La cojera
Se ha escrito del barón Byron, mal poeta y peor aventurero, que sufría una leve cojera que le confería un discreto encanto. De la fascinación por tal atractivo puede desprenderse una actualísima brevedad. Fue un despilfarrador que escribía a su madre pidiéndole dinero y contándole sus problemas de hemorroides, gustaba probar en los viajes por el Mediterráneo a criaturas (de su mismo sexo, preferentemente) y sus versos hacían palpitar los corazones de miles de jovencitas en flor. De todo ello, la romántica cojera permanece (y permanecerá) obra imperecedera.
Fuera del ejemplo Byron, tradicionalmente hemos cultivado una cierta hostilidad respecto a las cojeras, sean del tipo que sean. No hay cojo bueno, dice el refrán. Las tres patas de un taburete o del matrimonio más extendido (un solo vástago), deben cumplir una precisión: en el mueble tener idénticas medidas; en la familia subvertir las acostumbradas crisis de equilibrio. Esa afirmación, sencilla, nos lleva al elemento necesario. El suelo. La cosa sobre la que se alza nuestro taburete y sobre la que se sustenta la familia tipo. Si cogemos como referencia al grupo, e incluso a los raros solitarios, el pavimento son los principios.
Cuando Byron pereció en Missolonghi (1824) en una de esas extravagancias que tanto gustan a los hijos de la Gran Bretaña, se iniciaba, al fin, un periodo de grandes convicciones, optimista en el futuro, muy laborioso. En general, las personas de aquel tiempo, ya fueran burgueses u obreros (o burgueses comunistas), se caracterizaron por la perseverancia y, sobre todo, por la coherencia. Es lo que Chesterton llamó un mundo en blanco y negro. Al cumplirse la centuria, se había conseguido establecer un suelo firme. Tan firme que pensó poder permitirse una gran guerra destructiva (la primera). Luego, claro está, las naciones se sintieron subyugadas por todos los ‘ismos’, el enorme despiste ideológico que condujo a una nueva y definitiva destrucción del mundo decimonónico. Al acabar el último conflicto mundial, los americanos nos regalaron un orden nuevo y fuimos felices y (también) más vulgares. Toda la última centuria es un juego de perversiones intelectuales, de bromas infantiles al amparo del pavimento (moral, jurídico, socioeconómico, sexual).

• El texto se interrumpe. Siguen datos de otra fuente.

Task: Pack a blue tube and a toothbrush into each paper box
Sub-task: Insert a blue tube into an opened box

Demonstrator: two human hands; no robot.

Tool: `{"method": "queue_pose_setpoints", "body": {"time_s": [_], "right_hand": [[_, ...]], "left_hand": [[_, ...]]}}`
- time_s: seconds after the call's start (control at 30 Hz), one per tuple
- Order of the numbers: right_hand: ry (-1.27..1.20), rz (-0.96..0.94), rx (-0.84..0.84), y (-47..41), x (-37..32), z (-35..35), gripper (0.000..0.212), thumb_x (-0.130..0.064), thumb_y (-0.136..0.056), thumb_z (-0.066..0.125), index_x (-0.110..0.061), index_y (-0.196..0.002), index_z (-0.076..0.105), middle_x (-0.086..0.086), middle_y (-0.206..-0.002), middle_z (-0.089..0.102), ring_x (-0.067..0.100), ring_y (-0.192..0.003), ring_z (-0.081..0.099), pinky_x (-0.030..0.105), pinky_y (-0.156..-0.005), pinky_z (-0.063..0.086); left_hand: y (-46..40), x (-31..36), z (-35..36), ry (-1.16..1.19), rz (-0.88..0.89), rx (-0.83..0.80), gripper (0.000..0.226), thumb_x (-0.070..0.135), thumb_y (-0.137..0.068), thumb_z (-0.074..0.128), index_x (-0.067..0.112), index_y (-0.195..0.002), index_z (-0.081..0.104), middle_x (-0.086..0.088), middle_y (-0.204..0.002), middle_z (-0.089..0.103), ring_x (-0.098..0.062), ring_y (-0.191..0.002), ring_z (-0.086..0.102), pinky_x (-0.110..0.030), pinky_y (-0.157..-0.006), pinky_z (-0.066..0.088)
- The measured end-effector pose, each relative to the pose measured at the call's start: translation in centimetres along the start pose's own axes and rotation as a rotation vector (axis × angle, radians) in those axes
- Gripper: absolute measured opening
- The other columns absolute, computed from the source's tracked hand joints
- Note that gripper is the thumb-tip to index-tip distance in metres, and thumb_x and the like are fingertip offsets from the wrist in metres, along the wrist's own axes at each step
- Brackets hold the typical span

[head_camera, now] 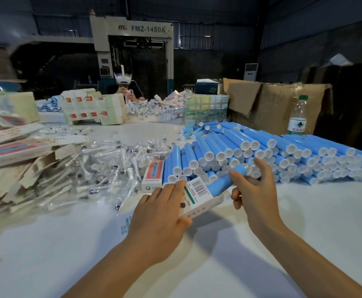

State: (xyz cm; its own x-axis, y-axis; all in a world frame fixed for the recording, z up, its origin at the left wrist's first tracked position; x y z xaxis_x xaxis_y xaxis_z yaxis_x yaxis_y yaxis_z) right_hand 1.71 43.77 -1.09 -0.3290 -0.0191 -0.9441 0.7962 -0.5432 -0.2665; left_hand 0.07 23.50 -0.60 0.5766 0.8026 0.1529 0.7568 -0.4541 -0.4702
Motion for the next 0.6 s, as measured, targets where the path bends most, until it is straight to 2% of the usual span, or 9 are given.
{"method": "queue_pose_setpoints", "body": {"time_s": [0.1,0.2,0.3,0.4,0.5,0.6], "right_hand": [[0.205,-0.074,0.006,0.5,-0.4,0.4,0.012,-0.029,-0.088,0.064,-0.039,-0.087,0.07,-0.011,-0.075,0.064,0.006,-0.06,0.052,0.027,-0.054,0.041],[0.278,-0.111,-0.034,1.0,-0.4,1.3,0.032,-0.04,-0.093,0.052,-0.039,-0.067,0.072,-0.014,-0.085,0.061,-0.003,-0.069,0.052,0.029,-0.067,0.04],[0.245,-0.097,0.023,0.6,-0.9,0.5,0.038,-0.035,-0.095,0.051,-0.029,-0.064,0.072,-0.004,-0.082,0.065,0.004,-0.064,0.05,0.032,-0.065,0.038],[0.284,-0.158,0.016,0.2,-2.3,0.3,0.028,-0.024,-0.094,0.054,-0.027,-0.071,0.071,-0.009,-0.064,0.062,0.003,-0.054,0.047,0.028,-0.059,0.039],[0.449,-0.365,-0.108,0.4,-5.7,3.9,0.02,-0.018,-0.092,0.056,-0.02,-0.077,0.07,-0.009,-0.066,0.062,0.001,-0.055,0.051,0.011,-0.051,0.037],[0.663,-0.522,-0.368,1.4,-7.3,10.9,0.013,-0.017,-0.089,0.061,-0.02,-0.078,0.068,-0.014,-0.073,0.063,0.0,-0.065,0.056,0.01,-0.058,0.04]], "left_hand": [[0.0,0.0,0.1,0.0,-0.003,-0.004,0.071,0.051,-0.092,0.039,0.03,-0.148,0.003,0.015,-0.14,0.026,-0.01,-0.122,0.027,-0.028,-0.096,0.024],[0.0,-0.1,0.3,-0.013,-0.008,-0.032,0.07,0.047,-0.091,0.041,0.029,-0.148,0.004,0.012,-0.142,0.026,-0.012,-0.123,0.027,-0.029,-0.098,0.024],[0.0,-0.3,1.0,-0.044,-0.015,-0.097,0.071,0.044,-0.092,0.042,0.027,-0.149,0.003,0.009,-0.146,0.023,-0.015,-0.128,0.026,-0.032,-0.102,0.023],[0.2,0.4,1.5,-0.104,0.021,-0.153,0.072,0.041,-0.094,0.042,0.023,-0.15,0.0,0.004,-0.149,0.022,-0.02,-0.13,0.025,-0.036,-0.105,0.022],[0.3,1.3,1.6,-0.158,0.058,-0.187,0.073,0.036,-0.092,0.048,0.018,-0.149,0.007,-0.004,-0.141,0.032,-0.026,-0.122,0.033,-0.041,-0.099,0.027],[0.4,1.8,2.1,-0.219,0.092,-0.242,0.076,0.032,-0.085,0.056,0.012,-0.145,0.014,-0.01,-0.133,0.038,-0.031,-0.114,0.037,-0.042,-0.089,0.029]]}}
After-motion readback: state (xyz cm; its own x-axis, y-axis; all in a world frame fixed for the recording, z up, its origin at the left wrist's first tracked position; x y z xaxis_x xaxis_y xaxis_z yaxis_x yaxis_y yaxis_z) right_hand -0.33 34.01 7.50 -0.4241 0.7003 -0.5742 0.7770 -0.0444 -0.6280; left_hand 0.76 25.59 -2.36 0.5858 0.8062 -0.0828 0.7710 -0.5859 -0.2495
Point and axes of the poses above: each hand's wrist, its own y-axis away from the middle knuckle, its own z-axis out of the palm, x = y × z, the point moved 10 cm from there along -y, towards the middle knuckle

Lleguemos ahora, por fin, a la nación del siglo veintiuno. Desdibujada, cojea sin gracia sobre un suelo bacheado. Los hoyos son la alarmante incultura; el devaneo que provocan tales vacíos luce los anacrónicos vicios ideológicos, como un relleno blando, líquido según afortunado término de Bauman. Orbe poblada de Byrons, en que la incoherencia entre lo que se dice y la salvaguarda de intereses particulares es ya indisimulada. Denunciar toda contradicción, predicar con el ejemplo (Bardem, lo tuyo es puro teatro) resulta fútil, estéril: nos complace la cojera, el lodo, aunque el personaje fertilice toda clase de impudicias.